Intro to Machine Learning

About this article: you'll read about concepts and applications of Machine Learning. I will present you the building blocks for successfully applying Machine Learning for real world problem solving.

Learn here about the main concepts of ML, basic terminology, and setting up your Python environment for working with data analysis.

Let's get started.


We have no doubt to note that the most abundant resource of the XXI century is data. Data is everywhere - in your fingerprints, credit card transactions, purchase history, web browser history... Machine Learning involves thousands of techniques to extract knowledge to the absurd amount of data we have stored. For instance, earlier today (April 30th 2020) I was analyzing a 6 Tb database of text data. Can you imagine the density of this dataset?

Machine Learning is a subfield of Artificial Intelligence including self-learning algorithms that derive knowledge from data to make predictions. Can you imagine how a Tesla would drive itself with high autonomy level? Well, it wasn't a programmer who's written code to "teach" the car to perform all the driving; machine learning did all that. By feeding correct driving data into algorithms, the driving model was created.

Machine Learning Types

Let's take a look into Supervised Learning, Unsupervised Learning, and Reinforcement Learning.

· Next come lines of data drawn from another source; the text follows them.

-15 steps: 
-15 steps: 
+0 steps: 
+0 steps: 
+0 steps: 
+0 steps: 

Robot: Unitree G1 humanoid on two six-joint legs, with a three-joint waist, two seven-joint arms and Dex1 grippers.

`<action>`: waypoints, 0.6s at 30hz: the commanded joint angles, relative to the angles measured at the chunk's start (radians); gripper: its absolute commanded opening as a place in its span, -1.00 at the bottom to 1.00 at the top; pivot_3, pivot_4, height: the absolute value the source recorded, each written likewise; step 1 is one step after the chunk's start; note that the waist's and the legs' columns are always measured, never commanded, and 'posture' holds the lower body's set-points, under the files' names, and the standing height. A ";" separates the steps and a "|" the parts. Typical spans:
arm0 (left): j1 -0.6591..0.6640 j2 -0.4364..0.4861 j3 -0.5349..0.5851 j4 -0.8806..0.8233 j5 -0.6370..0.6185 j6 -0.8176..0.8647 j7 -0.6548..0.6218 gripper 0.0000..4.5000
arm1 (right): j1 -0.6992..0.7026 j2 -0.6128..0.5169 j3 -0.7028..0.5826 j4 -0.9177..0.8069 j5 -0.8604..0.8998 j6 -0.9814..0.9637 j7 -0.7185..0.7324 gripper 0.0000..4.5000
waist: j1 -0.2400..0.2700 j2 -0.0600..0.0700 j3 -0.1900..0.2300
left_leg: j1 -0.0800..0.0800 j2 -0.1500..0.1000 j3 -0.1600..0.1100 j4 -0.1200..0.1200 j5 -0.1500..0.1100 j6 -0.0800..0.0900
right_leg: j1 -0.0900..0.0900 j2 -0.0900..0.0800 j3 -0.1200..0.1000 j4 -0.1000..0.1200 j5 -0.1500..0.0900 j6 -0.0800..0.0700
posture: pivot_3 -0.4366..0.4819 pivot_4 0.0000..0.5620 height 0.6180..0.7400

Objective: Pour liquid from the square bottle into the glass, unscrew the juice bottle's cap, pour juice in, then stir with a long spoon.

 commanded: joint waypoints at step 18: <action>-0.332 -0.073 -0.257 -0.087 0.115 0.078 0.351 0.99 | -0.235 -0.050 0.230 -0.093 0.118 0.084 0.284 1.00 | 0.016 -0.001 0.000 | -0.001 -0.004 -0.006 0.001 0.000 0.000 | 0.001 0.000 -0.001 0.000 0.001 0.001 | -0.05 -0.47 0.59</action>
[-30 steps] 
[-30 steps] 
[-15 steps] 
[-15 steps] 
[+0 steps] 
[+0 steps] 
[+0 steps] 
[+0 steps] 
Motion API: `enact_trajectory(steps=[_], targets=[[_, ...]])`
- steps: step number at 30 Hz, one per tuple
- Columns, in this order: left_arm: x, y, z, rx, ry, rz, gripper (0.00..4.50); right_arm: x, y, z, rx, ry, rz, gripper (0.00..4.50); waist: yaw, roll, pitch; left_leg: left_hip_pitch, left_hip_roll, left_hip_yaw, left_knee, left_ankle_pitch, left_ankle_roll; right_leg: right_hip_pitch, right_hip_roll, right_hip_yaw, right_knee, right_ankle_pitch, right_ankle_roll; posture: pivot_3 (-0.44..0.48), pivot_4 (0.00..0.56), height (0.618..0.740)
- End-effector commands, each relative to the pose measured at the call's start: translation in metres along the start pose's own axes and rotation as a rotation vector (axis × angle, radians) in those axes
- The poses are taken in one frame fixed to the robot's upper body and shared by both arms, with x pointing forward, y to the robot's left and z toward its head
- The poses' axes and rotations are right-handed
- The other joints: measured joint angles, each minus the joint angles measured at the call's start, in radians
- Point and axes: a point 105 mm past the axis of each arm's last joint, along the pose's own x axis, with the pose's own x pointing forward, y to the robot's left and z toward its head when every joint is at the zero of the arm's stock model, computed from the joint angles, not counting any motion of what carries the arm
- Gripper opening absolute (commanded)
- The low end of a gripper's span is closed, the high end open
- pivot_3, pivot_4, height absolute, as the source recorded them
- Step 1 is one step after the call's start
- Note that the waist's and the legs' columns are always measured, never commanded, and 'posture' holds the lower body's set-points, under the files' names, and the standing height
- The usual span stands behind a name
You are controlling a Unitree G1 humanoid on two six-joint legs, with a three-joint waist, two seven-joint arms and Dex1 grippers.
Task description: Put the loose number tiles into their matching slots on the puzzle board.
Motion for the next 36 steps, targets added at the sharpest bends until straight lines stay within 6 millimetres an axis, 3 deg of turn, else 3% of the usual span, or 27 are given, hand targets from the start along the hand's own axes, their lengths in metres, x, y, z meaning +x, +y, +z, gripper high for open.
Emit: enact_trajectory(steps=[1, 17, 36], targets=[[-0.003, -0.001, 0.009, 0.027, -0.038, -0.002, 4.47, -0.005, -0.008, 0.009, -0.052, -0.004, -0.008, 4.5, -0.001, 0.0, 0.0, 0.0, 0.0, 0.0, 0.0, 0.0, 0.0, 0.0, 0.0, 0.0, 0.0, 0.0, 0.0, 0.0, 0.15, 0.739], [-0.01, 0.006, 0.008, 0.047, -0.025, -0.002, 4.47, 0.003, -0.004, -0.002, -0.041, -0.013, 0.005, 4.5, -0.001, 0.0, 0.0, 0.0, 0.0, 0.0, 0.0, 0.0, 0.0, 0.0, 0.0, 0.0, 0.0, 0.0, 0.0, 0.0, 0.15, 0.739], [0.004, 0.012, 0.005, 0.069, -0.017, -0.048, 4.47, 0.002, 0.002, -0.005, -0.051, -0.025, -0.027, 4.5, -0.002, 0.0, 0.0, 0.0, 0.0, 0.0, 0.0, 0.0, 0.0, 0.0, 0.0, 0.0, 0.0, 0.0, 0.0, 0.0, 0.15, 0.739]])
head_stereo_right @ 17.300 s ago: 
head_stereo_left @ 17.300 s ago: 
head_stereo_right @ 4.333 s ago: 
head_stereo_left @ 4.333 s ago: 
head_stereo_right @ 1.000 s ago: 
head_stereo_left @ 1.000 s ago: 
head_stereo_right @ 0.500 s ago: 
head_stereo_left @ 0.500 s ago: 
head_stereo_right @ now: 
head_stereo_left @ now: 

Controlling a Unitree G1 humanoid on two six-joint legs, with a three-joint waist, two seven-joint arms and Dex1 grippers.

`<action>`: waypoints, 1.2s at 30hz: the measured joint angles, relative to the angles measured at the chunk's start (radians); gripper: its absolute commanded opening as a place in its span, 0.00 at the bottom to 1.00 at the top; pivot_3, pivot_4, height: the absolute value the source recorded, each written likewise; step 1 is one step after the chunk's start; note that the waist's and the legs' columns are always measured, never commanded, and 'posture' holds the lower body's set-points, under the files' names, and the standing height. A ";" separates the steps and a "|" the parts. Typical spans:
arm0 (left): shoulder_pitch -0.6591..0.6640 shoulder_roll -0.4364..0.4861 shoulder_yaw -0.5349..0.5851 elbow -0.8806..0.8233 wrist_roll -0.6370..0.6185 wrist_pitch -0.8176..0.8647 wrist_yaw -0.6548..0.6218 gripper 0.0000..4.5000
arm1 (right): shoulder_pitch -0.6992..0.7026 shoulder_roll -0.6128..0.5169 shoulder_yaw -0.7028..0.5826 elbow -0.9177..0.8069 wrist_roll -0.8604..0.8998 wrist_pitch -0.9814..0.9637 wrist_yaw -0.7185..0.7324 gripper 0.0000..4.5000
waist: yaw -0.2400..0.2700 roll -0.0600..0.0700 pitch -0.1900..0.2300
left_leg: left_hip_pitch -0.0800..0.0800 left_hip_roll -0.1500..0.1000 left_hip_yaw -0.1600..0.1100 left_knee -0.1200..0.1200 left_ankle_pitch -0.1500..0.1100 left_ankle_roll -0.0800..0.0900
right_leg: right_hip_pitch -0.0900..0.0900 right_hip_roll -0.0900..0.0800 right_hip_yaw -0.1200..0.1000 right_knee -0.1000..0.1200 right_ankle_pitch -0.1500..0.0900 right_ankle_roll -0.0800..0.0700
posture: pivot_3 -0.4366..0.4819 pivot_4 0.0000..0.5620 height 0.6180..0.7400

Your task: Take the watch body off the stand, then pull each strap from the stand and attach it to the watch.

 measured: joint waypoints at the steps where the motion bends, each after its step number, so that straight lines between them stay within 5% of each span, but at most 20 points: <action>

IN a nutshell, here are the main different of the three types:

Supervised Learning works with labeled data and predicts the future according to the dataset

Unsupervised Learning works with unlabeled ldata and finds hidden structures in it

Reinforcement Learning is a decision process based in a reward system. It learns from the outcome (good or bad) through a series of actions

Now, let's dive deep into each one.

Make Predictions with Supervised Learning

The goal of Supervised Learning is to learn a model from a labeled set of data that allows us to predict about unseen or future data. Supervised refers to a set of training examples (data inputs) where the desired outputs (labels) are already defined.

Here's a typical Supervised Learning workflow:

The labeled training data is passed to a ML algorithm for fitting a predictive model that can make predictions on new, unlabeled inputs

For instance, you could download all your emails and classify each one into being spam or not. Therefore, each message would have a label informing if it's a spam message (discrete class labels). A Supervised algorithm would classify new messages into being spam or not according that what it has learned from your messages. The other subcategory of machine learning is regression (or prediction) where the outcome signal if a continuous value.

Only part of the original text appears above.